Knowing director-producer Eastwood had a similar sensibility when it came to fact-based material, Grazer and partner Ron Howard called the filmmaker to discuss the script they had optioned.
Quick and Simple
Eastwood recalls: “I took it with me on a trip to Berlin. On the way back on the plane, I read it and I liked it a lot. As soon as I got in, I called Brian and Ron and said, ‘Yeah, I’ll do this.’ And they said, ‘Angelina Jolie liked the script and wants to do this. I said, ‘She’d be great. I like her work a lot. And that’s how it came aboutvery quick and simple.” Eastwood’s interest in the project piqued even more when he realized that “the truth was stranger than fiction.”
Approach as a Director
With more than 30 films to his directorial credit, Eastwood has mastered the economy of shooting and considered himself a director influenced by the choices he would make as an actor. He therefore limits rehearsals to achieve a more authentic feel in the performances and is not in favor of endless takes.
Eastwood explains: “Everything I do as a director is based upon what I prefer as an actor. It’s all a learning process over the years. No matter how you plan it, things happen that either work for you or against you. So there’s always the excitement of trying to make it work, of taking a little stack of paper and make it into a living thing.”
News Clippings in the Script
Eastwood’s longtime production partner, Rob Lorenz, was just as excited as others who had read Straczynski’s tale: “I was about 15 pages into the script, and I had to flip back to see if it was really a true story; it was so amazing to me. Straczynski’ had done something very clever. He stuck photocopies of news clippings every 15-20 pages in the script, just to remind you it was true. I was not only amazed it was all true, but astonished that I had never heard of the story before and nobody seemed familiar with it.”

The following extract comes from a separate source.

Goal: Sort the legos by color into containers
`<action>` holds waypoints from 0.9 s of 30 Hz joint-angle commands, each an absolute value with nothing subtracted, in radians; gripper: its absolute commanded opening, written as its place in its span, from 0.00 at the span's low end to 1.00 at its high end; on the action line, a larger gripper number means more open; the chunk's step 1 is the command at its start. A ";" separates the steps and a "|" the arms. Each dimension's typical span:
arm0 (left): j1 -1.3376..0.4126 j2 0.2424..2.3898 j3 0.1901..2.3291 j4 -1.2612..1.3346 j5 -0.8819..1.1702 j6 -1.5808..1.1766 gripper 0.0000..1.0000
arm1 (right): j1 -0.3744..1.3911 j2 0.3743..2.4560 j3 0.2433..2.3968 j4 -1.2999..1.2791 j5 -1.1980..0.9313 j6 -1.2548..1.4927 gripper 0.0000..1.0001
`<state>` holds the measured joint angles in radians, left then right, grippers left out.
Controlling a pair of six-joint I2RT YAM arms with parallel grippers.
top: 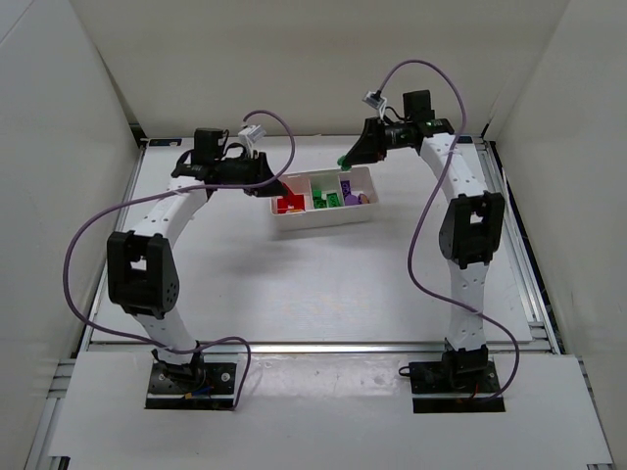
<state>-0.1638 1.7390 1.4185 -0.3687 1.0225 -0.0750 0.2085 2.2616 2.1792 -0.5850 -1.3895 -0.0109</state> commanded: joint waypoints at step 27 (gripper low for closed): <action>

Eastwood on Angelina Jolie
Eastwood and Lorenz agreed with the Imagine Entertainment team that the unbelievable events would make a captivating film as long as Angelina Jolie took the role of the working-class single mother who made it her life’s mission to find her boy. Eastwood remarks: “Angelina is unique. She reminds me a lot of the actresses from the Golden Age of movies in the 1940s: Katharine Hepburn, Bette Davis, Ingrid Bergman, Susan Hayward. They were all very distinctive, and they all had a lot of presence. She’s a tremendous actress.”
Reluctant Angelina Jolie
Despite a riveting story and the high-caliber filmmaking team, Jolie was initially reluctant to tackle the role of a mother whose son is kidnapped. Understandably so, as she had recently finished a heartbreaking portrayal of Mariane Pearl in “A Mighty Heart,” the true story of the kidnapping and execution of journalist Daniel Pearl. However, she was willing to explore options and read the screenplay.
Exposing Corruption in Power
Straczynski’s interpretation of Christine’s tale changed her mind, as she reflects: “It’s an extraordinary story. I couldn’t stop reading it. When she faced a setback and would get back up, I’d think, ‘Good, you’re back up.’ Christine Collins is a woman whom I came to admire but, as an actor, there was a lot about the story I didn’t want to do. I didn’t want to do a film about a child being kidnapped, because I think there’s something to bringing certain things into your environment, in your thoughts and in your world. But ultimately, it was her strength when faced with such odds that swayed me. I’m most fond of this story because of how it exposes corruption of those in power. It’s very timely; we still deal with that today.”